Lemeshow S, Klar J, Teres D, Avrunin J S, Gehlbach S H, Rapoport J, Rué M
School of Public Health, University of Massachusetts, Amherst.
Crit Care Med. 1994 Sep;22(9):1351-8. doi: 10.1097/00003246-199409000-00003.
To develop models in the Mortality Probability Model (MPM II) system to estimate the probability of hospital mortality at 48 and 72 hrs in the intensive care unit (ICU), and to test whether the 24-hr Mortality Probability Model (MPM24), developed for use at 24 hrs in the ICU, can be used on a daily basis beyond 24 hrs.
A prospective, multicenter study to develop and validate models, using a cohort of consecutive admissions.
Six adult medical and surgical ICUs in Massachusetts and New York adjusted to reflect 137 ICUs in 12 countries.
Consecutive admissions (n = 6,290) to the Massachusetts/New York ICUs were studied. Of these patients, 3,023 and 2,233 patients remained in the ICU and had complete data at 48 and 72 hrs, respectively. Patients < 18 yrs of age, burn patients, coronary care patients, and cardiac surgical patients were excluded.
Vital status at the time of hospital discharge.
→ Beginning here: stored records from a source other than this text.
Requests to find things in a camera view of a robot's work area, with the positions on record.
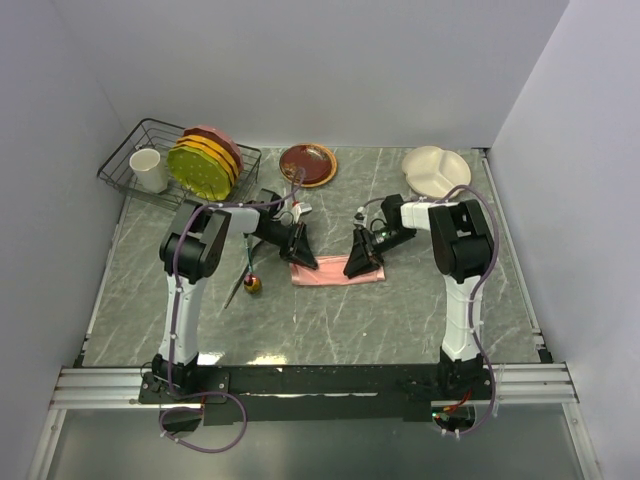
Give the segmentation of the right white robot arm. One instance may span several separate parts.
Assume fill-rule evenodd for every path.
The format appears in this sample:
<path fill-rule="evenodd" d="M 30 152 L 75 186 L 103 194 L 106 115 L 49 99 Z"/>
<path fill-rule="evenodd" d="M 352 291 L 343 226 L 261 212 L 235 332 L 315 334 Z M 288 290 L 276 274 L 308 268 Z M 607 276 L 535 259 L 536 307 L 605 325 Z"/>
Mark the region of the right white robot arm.
<path fill-rule="evenodd" d="M 353 279 L 380 269 L 383 254 L 415 237 L 430 234 L 432 253 L 446 289 L 446 326 L 436 368 L 436 387 L 452 399 L 484 381 L 479 347 L 484 283 L 495 264 L 496 246 L 480 202 L 408 201 L 383 198 L 385 225 L 367 227 L 362 210 L 354 217 L 353 244 L 343 274 Z"/>

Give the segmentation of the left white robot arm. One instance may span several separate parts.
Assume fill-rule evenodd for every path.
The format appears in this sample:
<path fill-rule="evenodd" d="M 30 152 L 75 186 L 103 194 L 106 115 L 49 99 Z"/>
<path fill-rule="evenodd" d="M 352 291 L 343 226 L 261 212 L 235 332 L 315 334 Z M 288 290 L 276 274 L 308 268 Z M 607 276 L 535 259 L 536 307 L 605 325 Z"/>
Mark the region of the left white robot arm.
<path fill-rule="evenodd" d="M 285 262 L 318 268 L 306 224 L 285 226 L 275 219 L 283 204 L 278 194 L 263 189 L 258 199 L 248 203 L 186 200 L 176 211 L 159 248 L 168 303 L 162 341 L 151 361 L 153 376 L 173 400 L 185 402 L 197 393 L 201 303 L 228 236 L 254 236 L 277 247 Z"/>

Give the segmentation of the pink satin napkin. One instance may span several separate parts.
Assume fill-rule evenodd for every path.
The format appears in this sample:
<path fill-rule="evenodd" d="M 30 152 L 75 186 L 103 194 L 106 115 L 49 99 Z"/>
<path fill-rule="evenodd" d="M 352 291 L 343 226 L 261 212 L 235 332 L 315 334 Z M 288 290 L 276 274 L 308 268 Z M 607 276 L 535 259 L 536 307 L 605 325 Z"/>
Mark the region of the pink satin napkin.
<path fill-rule="evenodd" d="M 348 256 L 322 256 L 317 260 L 318 268 L 311 269 L 291 263 L 291 281 L 296 286 L 350 286 L 357 284 L 376 283 L 386 280 L 385 271 L 379 268 L 374 272 L 348 278 L 343 274 Z"/>

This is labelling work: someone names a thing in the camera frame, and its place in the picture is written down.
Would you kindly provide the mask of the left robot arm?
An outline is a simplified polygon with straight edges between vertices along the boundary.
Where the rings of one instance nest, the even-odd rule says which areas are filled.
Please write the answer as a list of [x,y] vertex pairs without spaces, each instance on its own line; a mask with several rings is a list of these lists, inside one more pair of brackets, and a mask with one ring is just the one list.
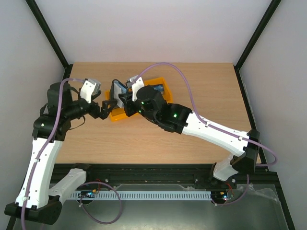
[[23,230],[26,221],[53,225],[64,202],[86,181],[88,166],[82,164],[50,186],[55,160],[71,129],[71,121],[85,115],[106,118],[104,108],[94,102],[101,94],[100,82],[85,79],[81,83],[77,100],[72,98],[74,88],[68,80],[50,85],[47,104],[33,124],[32,153],[24,183],[15,202],[7,204],[4,211],[5,215],[19,218]]

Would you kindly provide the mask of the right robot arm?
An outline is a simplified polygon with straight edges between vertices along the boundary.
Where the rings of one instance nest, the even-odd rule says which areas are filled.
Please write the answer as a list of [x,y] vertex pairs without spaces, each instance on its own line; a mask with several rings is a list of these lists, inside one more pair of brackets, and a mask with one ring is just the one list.
[[127,116],[136,113],[171,133],[194,136],[230,152],[230,155],[212,167],[209,182],[221,187],[229,177],[237,173],[253,174],[256,168],[260,133],[230,129],[197,115],[190,108],[176,103],[167,103],[162,94],[152,86],[144,86],[133,99],[132,92],[120,93],[119,99]]

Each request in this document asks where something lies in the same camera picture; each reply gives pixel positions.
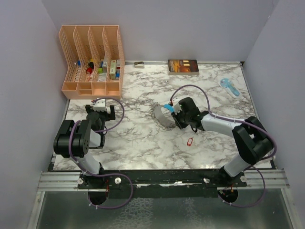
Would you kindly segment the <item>red key tag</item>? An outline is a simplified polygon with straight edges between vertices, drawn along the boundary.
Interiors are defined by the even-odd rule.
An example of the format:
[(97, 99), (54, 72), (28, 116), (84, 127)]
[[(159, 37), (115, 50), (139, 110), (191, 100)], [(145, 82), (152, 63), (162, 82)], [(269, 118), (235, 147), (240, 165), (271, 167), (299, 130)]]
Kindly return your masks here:
[(191, 146), (191, 145), (193, 144), (193, 142), (194, 142), (194, 138), (193, 138), (193, 137), (190, 137), (190, 138), (187, 140), (186, 145), (187, 145), (187, 146)]

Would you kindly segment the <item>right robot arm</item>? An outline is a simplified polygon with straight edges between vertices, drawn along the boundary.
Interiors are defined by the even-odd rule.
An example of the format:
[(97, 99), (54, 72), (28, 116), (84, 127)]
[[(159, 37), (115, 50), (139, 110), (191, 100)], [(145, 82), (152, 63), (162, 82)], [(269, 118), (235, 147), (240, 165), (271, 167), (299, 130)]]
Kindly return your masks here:
[(171, 115), (180, 129), (190, 126), (194, 132), (213, 131), (235, 140), (238, 154), (220, 169), (219, 181), (225, 187), (232, 185), (238, 174), (275, 149), (275, 143), (254, 116), (234, 120), (209, 111), (201, 112), (190, 97), (171, 100), (170, 105)]

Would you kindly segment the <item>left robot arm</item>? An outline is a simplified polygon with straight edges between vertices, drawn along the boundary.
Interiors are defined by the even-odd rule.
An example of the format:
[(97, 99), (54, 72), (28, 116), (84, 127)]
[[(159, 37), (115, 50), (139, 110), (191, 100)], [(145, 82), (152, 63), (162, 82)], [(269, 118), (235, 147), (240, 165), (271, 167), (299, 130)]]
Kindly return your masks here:
[(105, 145), (107, 127), (105, 123), (116, 119), (114, 105), (107, 107), (86, 105), (86, 119), (79, 122), (64, 120), (53, 142), (57, 155), (74, 162), (94, 188), (105, 184), (103, 167), (89, 152), (102, 149)]

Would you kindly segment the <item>metal keyring holder blue handle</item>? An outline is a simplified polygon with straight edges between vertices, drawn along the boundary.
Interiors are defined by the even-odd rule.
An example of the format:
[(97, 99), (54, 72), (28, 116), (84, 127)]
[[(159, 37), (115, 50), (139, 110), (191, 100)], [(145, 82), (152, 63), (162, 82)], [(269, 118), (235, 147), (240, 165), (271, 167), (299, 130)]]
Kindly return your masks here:
[(151, 107), (151, 117), (154, 120), (154, 122), (161, 128), (170, 131), (176, 127), (175, 121), (167, 117), (163, 112), (162, 112), (163, 106), (155, 103)]

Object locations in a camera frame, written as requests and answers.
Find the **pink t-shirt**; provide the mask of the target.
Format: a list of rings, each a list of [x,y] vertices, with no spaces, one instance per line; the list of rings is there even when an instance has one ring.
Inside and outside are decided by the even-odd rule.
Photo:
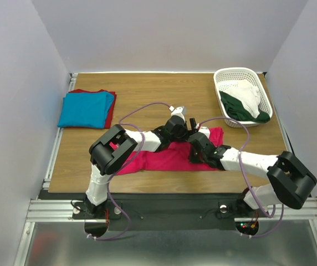
[[[139,171],[213,171],[205,163],[189,161],[191,145],[188,142],[173,142],[161,152],[140,151],[139,155],[118,174],[126,175]]]

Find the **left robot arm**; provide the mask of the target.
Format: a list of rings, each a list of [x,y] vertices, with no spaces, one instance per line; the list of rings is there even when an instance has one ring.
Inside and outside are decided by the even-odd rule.
[[[84,200],[86,213],[91,218],[104,214],[110,177],[124,168],[128,158],[134,158],[141,151],[165,151],[173,142],[186,142],[197,132],[194,118],[190,118],[190,125],[188,129],[182,117],[172,115],[165,125],[151,131],[130,131],[120,124],[112,126],[89,149],[91,178]]]

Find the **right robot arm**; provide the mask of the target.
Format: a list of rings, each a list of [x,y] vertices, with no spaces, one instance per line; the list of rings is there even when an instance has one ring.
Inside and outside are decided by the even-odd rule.
[[[193,153],[211,168],[222,171],[241,171],[266,178],[269,184],[252,187],[236,203],[242,216],[249,216],[256,209],[284,204],[292,209],[301,209],[317,184],[316,177],[291,152],[280,155],[260,155],[239,151],[227,145],[215,146],[208,137],[197,132],[188,138]]]

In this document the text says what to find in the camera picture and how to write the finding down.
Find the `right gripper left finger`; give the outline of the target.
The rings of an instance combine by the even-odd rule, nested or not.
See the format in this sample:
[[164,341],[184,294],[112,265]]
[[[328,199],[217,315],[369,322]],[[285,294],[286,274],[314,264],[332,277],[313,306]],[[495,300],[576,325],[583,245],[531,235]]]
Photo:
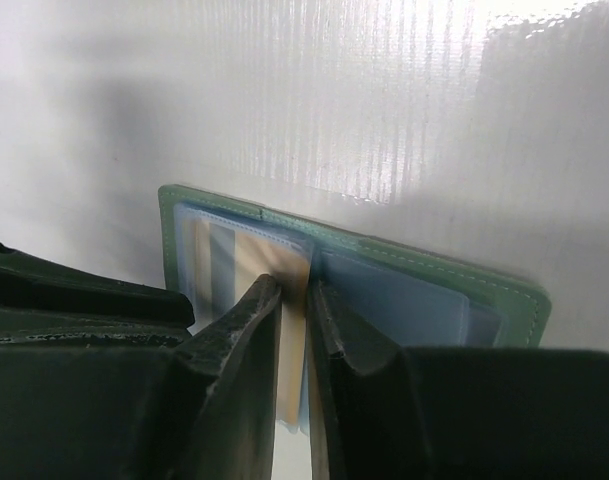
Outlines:
[[267,479],[281,290],[196,334],[177,292],[0,242],[0,479]]

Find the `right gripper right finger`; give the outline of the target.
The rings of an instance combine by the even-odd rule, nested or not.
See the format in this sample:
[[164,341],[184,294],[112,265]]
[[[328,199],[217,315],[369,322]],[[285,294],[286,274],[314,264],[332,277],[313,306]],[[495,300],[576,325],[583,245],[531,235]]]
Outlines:
[[609,354],[403,347],[307,298],[316,479],[609,479]]

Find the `green leather card holder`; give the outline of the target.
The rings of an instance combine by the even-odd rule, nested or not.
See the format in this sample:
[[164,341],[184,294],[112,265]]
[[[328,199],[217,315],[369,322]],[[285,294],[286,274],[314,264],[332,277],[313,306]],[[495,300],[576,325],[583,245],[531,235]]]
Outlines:
[[[359,315],[404,346],[535,347],[551,313],[546,291],[533,283],[380,238],[337,229],[265,206],[192,189],[159,189],[165,282],[197,309],[196,220],[240,224],[301,236],[313,246],[308,285],[327,282]],[[298,425],[309,429],[305,351]]]

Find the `gold card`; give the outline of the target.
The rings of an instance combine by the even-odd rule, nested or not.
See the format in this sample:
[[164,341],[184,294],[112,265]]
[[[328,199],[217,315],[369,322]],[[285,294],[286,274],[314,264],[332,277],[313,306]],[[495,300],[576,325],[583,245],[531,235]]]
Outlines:
[[194,277],[196,328],[219,319],[257,277],[268,274],[282,291],[277,419],[298,425],[305,356],[305,293],[313,254],[301,236],[262,231],[240,224],[196,220]]

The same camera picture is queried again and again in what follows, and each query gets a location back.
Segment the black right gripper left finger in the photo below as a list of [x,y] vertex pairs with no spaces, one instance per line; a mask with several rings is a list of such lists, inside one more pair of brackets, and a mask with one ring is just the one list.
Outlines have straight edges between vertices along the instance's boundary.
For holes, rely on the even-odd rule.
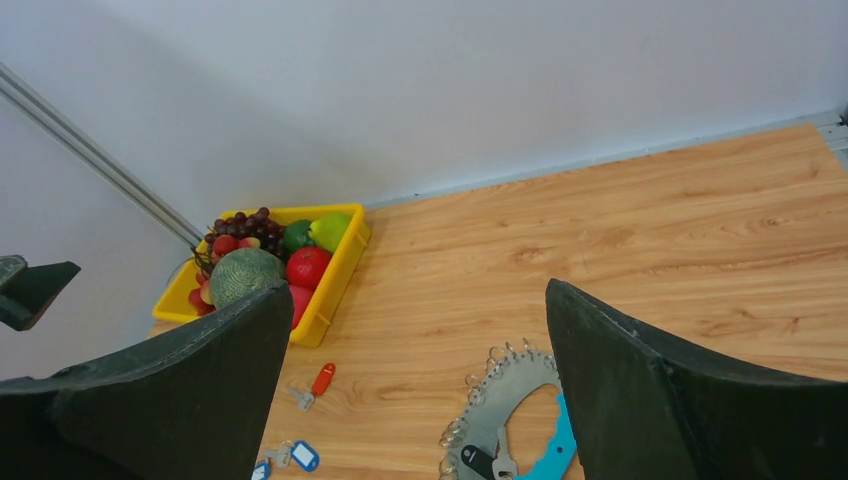
[[52,376],[1,384],[5,479],[248,479],[284,362],[285,283]]

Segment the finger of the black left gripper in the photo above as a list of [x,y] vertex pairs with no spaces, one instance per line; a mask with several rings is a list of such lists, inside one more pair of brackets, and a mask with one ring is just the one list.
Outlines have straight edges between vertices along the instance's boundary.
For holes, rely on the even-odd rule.
[[15,331],[30,330],[80,271],[70,261],[29,266],[20,255],[2,256],[1,322]]

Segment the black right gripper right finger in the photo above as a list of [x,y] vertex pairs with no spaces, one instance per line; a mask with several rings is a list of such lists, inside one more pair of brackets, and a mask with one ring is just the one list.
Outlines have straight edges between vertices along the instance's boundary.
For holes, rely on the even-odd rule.
[[756,365],[546,288],[547,326],[589,479],[843,479],[847,386]]

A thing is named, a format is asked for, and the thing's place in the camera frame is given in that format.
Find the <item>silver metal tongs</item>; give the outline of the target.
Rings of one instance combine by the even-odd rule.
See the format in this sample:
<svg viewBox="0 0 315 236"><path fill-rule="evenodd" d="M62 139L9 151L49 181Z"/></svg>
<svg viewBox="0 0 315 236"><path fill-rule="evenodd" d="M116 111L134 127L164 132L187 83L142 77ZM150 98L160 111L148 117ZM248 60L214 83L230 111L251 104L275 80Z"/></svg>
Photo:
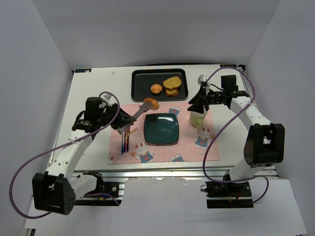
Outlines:
<svg viewBox="0 0 315 236"><path fill-rule="evenodd" d="M141 105L140 109L133 115L133 117L138 119L144 112L146 112L148 110L149 110L148 107L143 103Z"/></svg>

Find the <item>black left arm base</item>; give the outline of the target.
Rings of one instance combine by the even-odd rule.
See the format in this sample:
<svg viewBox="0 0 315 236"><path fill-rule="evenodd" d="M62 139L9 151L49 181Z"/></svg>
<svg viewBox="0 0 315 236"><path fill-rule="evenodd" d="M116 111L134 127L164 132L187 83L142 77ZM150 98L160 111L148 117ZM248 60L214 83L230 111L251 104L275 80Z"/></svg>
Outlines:
<svg viewBox="0 0 315 236"><path fill-rule="evenodd" d="M123 183L104 179L98 172L83 172L71 178L76 206L115 206L123 199Z"/></svg>

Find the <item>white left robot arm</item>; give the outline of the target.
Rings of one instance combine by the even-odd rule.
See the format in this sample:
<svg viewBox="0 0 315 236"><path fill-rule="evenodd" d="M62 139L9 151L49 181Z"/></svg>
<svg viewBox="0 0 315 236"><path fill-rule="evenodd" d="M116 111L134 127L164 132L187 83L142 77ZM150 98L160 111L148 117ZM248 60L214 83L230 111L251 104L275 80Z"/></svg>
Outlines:
<svg viewBox="0 0 315 236"><path fill-rule="evenodd" d="M114 130L124 130L135 121L136 118L117 103L110 104L100 97L87 98L85 110L78 114L72 127L69 145L62 148L44 173L37 173L32 179L35 208L68 215L79 198L103 193L102 174L84 172L73 178L74 170L101 128L110 126Z"/></svg>

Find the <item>sesame round bun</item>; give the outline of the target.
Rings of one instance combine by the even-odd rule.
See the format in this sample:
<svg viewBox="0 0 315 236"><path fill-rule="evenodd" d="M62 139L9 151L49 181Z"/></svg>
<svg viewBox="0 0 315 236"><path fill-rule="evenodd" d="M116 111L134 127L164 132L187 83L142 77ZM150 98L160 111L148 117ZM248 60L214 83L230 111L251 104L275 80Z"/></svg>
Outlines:
<svg viewBox="0 0 315 236"><path fill-rule="evenodd" d="M153 98L145 98L144 104L148 107L150 110L157 110L159 109L159 103L154 100Z"/></svg>

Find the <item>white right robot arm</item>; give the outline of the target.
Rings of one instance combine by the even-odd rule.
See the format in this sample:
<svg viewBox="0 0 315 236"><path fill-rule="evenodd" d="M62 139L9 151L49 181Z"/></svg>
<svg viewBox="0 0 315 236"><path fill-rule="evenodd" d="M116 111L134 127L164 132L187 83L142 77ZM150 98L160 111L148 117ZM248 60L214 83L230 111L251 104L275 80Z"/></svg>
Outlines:
<svg viewBox="0 0 315 236"><path fill-rule="evenodd" d="M246 182L254 179L255 174L265 167L281 163L284 159L285 128L282 124L272 123L264 117L252 103L255 96L239 90L236 76L221 77L221 90L210 89L210 78L200 75L200 89L189 101L191 112L201 113L210 105L226 105L235 116L219 130L223 132L235 119L239 118L248 131L244 146L243 159L224 175L221 184Z"/></svg>

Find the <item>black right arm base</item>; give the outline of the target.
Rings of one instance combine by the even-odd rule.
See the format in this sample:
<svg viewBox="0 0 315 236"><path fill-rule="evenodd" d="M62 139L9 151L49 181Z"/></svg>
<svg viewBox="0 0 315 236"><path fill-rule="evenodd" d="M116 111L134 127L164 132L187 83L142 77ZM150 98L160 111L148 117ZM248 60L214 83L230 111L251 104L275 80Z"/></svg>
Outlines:
<svg viewBox="0 0 315 236"><path fill-rule="evenodd" d="M207 181L200 186L200 190L206 194L209 209L253 208L248 182L223 184Z"/></svg>

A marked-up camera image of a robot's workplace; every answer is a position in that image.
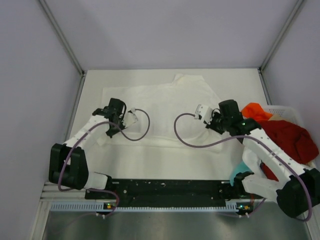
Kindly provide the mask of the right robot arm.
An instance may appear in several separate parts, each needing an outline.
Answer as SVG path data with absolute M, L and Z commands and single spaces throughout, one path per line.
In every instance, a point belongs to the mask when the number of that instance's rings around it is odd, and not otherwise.
M 252 151 L 257 163 L 249 161 L 249 171 L 234 177 L 233 192 L 239 198 L 254 194 L 278 204 L 289 217 L 296 218 L 320 204 L 320 172 L 293 160 L 261 125 L 243 117 L 235 100 L 219 103 L 219 109 L 198 106 L 196 113 L 206 128 L 229 133 Z

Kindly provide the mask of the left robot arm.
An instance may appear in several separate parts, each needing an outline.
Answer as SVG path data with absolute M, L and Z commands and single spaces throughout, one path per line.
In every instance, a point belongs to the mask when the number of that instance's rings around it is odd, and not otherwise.
M 51 183 L 70 189 L 96 189 L 102 198 L 109 198 L 114 191 L 108 176 L 89 170 L 89 158 L 86 153 L 100 137 L 120 132 L 123 125 L 126 104 L 117 98 L 111 98 L 104 108 L 93 111 L 88 122 L 69 140 L 56 143 L 50 151 L 48 179 Z

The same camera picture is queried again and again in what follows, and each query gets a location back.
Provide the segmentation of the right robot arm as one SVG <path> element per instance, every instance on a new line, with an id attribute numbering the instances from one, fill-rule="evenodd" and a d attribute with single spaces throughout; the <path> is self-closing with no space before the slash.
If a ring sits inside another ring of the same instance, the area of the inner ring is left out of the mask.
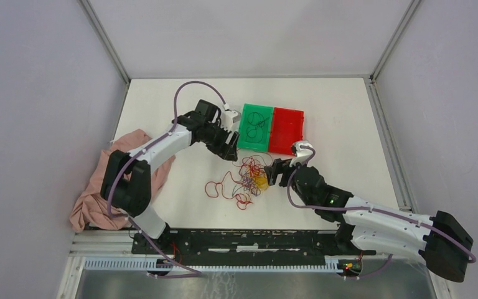
<path id="1" fill-rule="evenodd" d="M 433 216 L 402 212 L 364 200 L 325 182 L 315 167 L 276 159 L 265 167 L 268 184 L 279 184 L 287 195 L 297 195 L 302 204 L 321 219 L 339 223 L 334 244 L 342 254 L 354 250 L 406 257 L 435 275 L 463 282 L 468 265 L 476 262 L 473 238 L 448 212 Z"/>

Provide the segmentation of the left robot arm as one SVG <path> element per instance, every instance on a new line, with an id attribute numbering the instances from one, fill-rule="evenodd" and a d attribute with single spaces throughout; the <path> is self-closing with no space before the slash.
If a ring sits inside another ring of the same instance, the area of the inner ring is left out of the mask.
<path id="1" fill-rule="evenodd" d="M 100 195 L 108 207 L 121 209 L 136 228 L 148 235 L 147 245 L 156 253 L 166 252 L 171 237 L 164 232 L 168 224 L 152 207 L 151 176 L 178 152 L 203 143 L 225 161 L 237 161 L 239 133 L 234 126 L 240 113 L 225 104 L 223 108 L 199 100 L 194 110 L 173 119 L 162 136 L 127 152 L 110 154 Z"/>

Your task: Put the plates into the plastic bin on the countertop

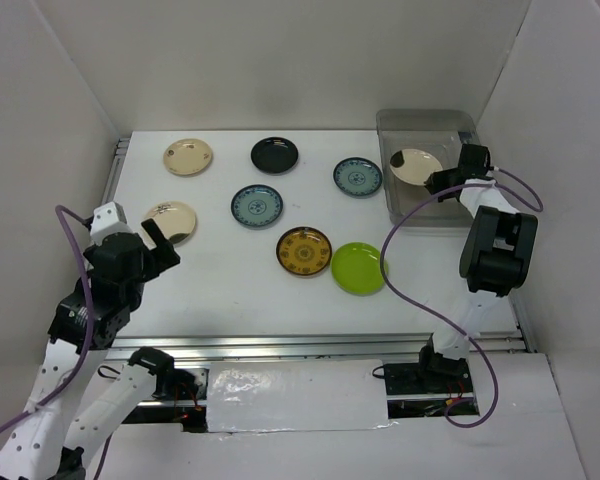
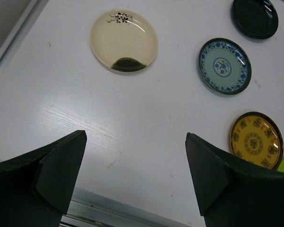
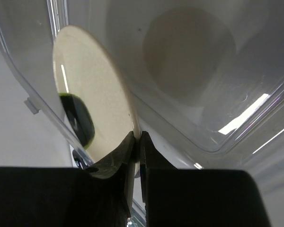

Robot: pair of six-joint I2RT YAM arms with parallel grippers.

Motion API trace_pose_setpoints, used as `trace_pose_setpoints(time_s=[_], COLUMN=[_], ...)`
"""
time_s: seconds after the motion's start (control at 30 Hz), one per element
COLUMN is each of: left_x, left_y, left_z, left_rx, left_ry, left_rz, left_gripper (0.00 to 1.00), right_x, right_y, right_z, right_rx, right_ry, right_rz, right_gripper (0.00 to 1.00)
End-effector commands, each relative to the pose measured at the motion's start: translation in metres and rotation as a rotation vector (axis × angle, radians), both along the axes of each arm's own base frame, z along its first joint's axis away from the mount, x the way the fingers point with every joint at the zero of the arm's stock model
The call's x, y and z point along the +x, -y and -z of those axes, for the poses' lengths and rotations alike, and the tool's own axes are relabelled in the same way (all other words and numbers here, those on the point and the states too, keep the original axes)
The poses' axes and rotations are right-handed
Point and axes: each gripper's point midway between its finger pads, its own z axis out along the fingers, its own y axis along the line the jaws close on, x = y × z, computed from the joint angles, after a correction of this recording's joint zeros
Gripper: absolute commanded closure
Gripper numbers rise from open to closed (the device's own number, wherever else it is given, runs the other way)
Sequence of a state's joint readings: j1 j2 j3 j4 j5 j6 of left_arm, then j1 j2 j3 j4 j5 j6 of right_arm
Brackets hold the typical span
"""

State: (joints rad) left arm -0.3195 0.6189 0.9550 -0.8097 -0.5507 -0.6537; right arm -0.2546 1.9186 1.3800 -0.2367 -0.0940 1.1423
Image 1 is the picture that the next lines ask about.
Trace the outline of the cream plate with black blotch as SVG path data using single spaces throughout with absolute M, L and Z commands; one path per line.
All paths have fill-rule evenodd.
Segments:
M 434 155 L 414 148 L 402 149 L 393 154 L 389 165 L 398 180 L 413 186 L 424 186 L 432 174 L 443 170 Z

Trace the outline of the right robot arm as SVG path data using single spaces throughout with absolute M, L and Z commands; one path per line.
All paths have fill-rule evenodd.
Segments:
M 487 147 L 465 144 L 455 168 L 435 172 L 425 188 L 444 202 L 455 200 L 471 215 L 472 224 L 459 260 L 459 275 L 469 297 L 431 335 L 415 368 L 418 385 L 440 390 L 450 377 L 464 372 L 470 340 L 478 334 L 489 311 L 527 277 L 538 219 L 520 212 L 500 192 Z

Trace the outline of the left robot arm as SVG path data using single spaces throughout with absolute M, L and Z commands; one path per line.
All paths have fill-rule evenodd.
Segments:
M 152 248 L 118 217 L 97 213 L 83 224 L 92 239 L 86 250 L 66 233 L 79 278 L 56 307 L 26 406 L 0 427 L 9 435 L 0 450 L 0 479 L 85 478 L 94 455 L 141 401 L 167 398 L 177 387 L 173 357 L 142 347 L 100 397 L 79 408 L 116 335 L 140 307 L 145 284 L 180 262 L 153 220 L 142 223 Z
The models consist of five variables measured at the time of ICU admission and eight variables ascertained at 24-hr intervals. The 24-hr model demonstrated poor calibration and discrimination at 48 and 72 hrs. The newly developed 48- and 72-hr models--MPM48 and MPM72--contain the same 13 variables and coefficients as the MPM24. The models differ only in their constant terms, which increase in a manner that reflects the increasing probability of mortality with increasing length of stay in the ICU. These constant terms were adjusted by a factor determined from the relationship between the data from the six Massachusetts and New York ICUs and a more extensive data set, from which the ICU admission Mortality Probability Model (MPM0) and MPM24 were developed. This latter data set was assembled from ICUs in 12 countries. The MPM48 and MPM72 calibrated and discriminated well, based on goodness-of-fit tests and area under the receiver operating characteristic curve.
Models developed for use among ICU patients at one time period are not transferable without modification to other time periods. The MPM48 and MPM72 calibrated well to their respective time periods, and they are intended for use at specific points in time. The increasing constant terms and associated increase in the probability of hospital mortality exemplify a common clinical adage that if a patient's clinical profile stays the same, he or she is actually getting worse.
在死亡率概率模型(MPM II)系统中开发模型,以估计重症监护病房(ICU)48小时和72小时的医院死亡概率,并测试为在ICU 24小时使用而开发的24小时死亡率概率模型(MPM24)是否可在24小时之后每日使用。
一项前瞻性、多中心研究,使用连续入院患者队列来开发和验证模型。
马萨诸塞州和纽约州的6个成人内科和外科ICU,经调整后反映12个国家的137个ICU。
对马萨诸塞州/纽约州ICU的连续入院患者(n = 6290)进行研究。其中,分别有3023例和2233例患者在ICU停留,并在48小时和72小时时有完整数据。排除年龄<18岁的患者、烧伤患者、冠心病监护患者和心脏手术患者。
出院时的生命状态。
这些模型由ICU入院时测量的5个变量和每隔24小时确定的8个变量组成。24小时模型在48小时和72小时时校准和区分效果不佳。新开发的48小时和72小时模型——MPM48和MPM72——包含与MPM24相同的13个变量和系数。这些模型仅在常数项上有所不同,常数项的增加方式反映了随着在ICU停留时间的增加死亡概率的增加。这些常数项通过一个因子进行调整,该因子由来自马萨诸塞州和纽约州的6个ICU的数据与一个更广泛的数据集之间的关系确定,后者是开发ICU入院死亡率概率模型(MPM0)和MPM24的基础。后一个数据集是从12个国家的ICU收集的。基于拟合优度检验和受试者操作特征曲线下面积,MPM48和MPM72校准和区分效果良好。
为ICU患者在一个时间段开发的模型未经修改不能直接用于其他时间段。MPM48和MPM72在各自时间段校准良好,旨在用于特定时间点。常数项的增加以及随之而来的医院死亡概率的增加例证了一条常见的临床格言:如果患者的临床状况保持不变,实际上他或她的病情正在恶化。